- Born: 30 January 1940 Ajmer, India
- Died: 9 May 2023 (aged 83)
- Occupation: Playwright
- Awards: Sangeet Natak Akademi Award Direction, 1992
- Website: mohanmaharishi.in

= Mohan Maharishi =

Indian theatre director (1940–2023)

Mohan Maharishi (30 January 1940 – 9 May 2023) was an Indian theatre director, actor, and playwright. He was awarded the Sangeet Natak Akademi Award for Direction in 1992.

==Early life==
Mohan Maharishi graduated from National School of Drama, New Delhi in 1965, and later served as its director 1984-86.

==Career==
Mohan Maharishi is most known for his plays in Hindi, such as Einstein (1994), Raja Ki Rasoi Vidyottamā, and Saanp Seedhi as well as Hindi plays that he had directed over the years, including Andhayug, Rani Jindan (Punjabi), Othello, Ho Rahega Kuchh Na Kuchh (inspired by Marsha Norman's 1983 English play 'Night, Mother), and Dear Bapu (2008). Amongst notable plays written by him include Einstein, Raja Ki Rasoi, Joseph Ka Mukadma, Deewar Mein Ek Khirkee Rahati Thi, and Ho Rahega Kuch Na Kuch.
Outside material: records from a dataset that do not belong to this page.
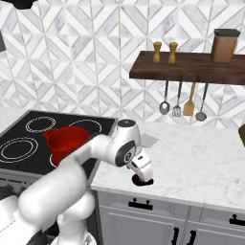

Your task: Put the avocado and tomato in the pot. Retrieve the spatula and lightly stir the vegetables in the pot.

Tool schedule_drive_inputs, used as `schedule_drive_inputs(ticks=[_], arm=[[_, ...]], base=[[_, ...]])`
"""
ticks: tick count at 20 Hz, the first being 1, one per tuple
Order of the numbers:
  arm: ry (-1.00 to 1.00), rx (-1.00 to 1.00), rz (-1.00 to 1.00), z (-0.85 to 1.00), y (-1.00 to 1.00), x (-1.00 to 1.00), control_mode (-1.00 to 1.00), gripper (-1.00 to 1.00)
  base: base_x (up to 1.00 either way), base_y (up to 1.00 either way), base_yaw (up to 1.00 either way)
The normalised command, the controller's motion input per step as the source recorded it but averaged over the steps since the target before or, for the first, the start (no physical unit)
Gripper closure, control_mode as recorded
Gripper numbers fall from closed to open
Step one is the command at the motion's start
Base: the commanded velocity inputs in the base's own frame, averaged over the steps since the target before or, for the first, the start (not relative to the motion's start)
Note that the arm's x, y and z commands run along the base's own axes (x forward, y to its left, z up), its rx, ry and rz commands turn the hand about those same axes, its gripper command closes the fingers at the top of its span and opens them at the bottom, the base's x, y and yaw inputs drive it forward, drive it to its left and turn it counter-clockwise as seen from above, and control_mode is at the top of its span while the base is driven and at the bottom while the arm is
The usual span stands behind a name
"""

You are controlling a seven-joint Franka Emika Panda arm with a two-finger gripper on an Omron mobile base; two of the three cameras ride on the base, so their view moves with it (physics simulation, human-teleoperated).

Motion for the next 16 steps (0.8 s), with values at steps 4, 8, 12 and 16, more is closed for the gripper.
schedule_drive_inputs(ticks=[4, 8, 12, 16], arm=[[0.0, 0.0, -0.06, -0.32, -0.17, 0.01, -1.0, -1.0], [0.0, 0.01, -0.02, -0.18, -0.08, 0.21, -1.0, -1.0], [0.0, 0.03, 0.0, -0.22, -0.01, 0.27, -1.0, -1.0], [0.0, 0.04, 0.0, -0.29, 0.0, 0.23, -1.0, -1.0]], base=[[0.0, 0.0, 0.0], [0.0, 0.0, 0.0], [0.0, 0.0, 0.0], [0.0, 0.0, 0.0]])
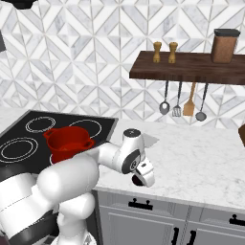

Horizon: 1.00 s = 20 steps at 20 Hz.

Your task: Put the avocado and tomato in the pot. Retrieve the spatula and lightly stir the vegetables in the pot.

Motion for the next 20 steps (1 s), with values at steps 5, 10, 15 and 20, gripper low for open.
schedule_drive_inputs(ticks=[5, 10, 15, 20], arm=[[0.0, 0.04, -0.02, -0.29, 0.0, 0.2, -1.0, -1.0], [0.0, 0.02, -0.01, -0.27, 0.0, 0.11, -1.0, 1.0], [-0.11, 0.0, -0.03, 0.24, 0.0, -0.15, -1.0, 1.0], [-0.25, -0.01, 0.0, 1.0, 0.25, -0.29, -1.0, 1.0]], base=[[0.0, 0.0, 0.0], [0.0, 0.0, 0.0], [0.0, 0.0, 0.0], [0.0, 0.0, 0.0]])
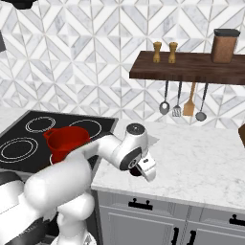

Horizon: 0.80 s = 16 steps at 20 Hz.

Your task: Put the avocado and tomato in the pot. Retrieve the spatula and lightly stir the vegetables in the pot.

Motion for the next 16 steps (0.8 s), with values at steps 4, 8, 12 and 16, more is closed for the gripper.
schedule_drive_inputs(ticks=[4, 8, 12, 16], arm=[[-0.18, -0.07, 0.05, 1.0, 0.75, -0.2, -1.0, 1.0], [-0.05, -0.14, 0.18, 1.0, 1.0, -0.03, -1.0, 1.0], [-0.02, -0.17, 0.19, 1.0, 1.0, 0.0, -1.0, 1.0], [0.03, -0.05, 0.25, 0.54, 1.0, 0.19, -1.0, 1.0]], base=[[0.0, 0.0, 0.0], [0.0, 0.0, 0.0], [0.0, 0.0, 0.0], [0.0, 0.0, 0.0]])
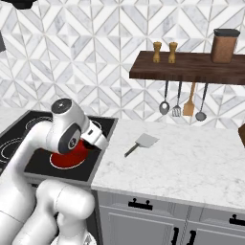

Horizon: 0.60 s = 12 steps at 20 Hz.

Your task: Put the avocado and tomato in the pot. Retrieve the spatula and lightly stir the vegetables in the pot.

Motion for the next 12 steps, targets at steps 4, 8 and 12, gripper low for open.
schedule_drive_inputs(ticks=[4, 8, 12], arm=[[0.04, 0.0, 0.31, 0.04, 1.0, 0.31, -1.0, 1.0], [0.1, 0.0, 0.28, 0.0, 1.0, 0.46, -1.0, 1.0], [0.11, 0.0, 0.23, -0.1, 0.92, 0.55, -1.0, 1.0]], base=[[0.0, 0.0, 0.0], [0.0, 0.0, 0.0], [0.0, 0.0, 0.0]])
He had also appeared in the historical series Bharat Ek Khoj as Muslim social reformer Sir Syed Ahmed Khan.

From 1973 to 1979, he was the theatre advisor to the government of Mauritius. After his return from Mauritius he taught at the department of Indian Theatre at Panjab University, Chandigarh, and in 1987 he started his second tenure as professor and became its department head. He lived in Chandigarh until his retirement in 2004, and then moved back to New Delhi to set up the Natwa Theatre Society.

Maharishi was known for his simplistic and heartwarming productions and is widely regarded as one of the best directors Indian theatre has ever produced.

==Death==
Maharishi died on 9 May 2023, at the age of 83.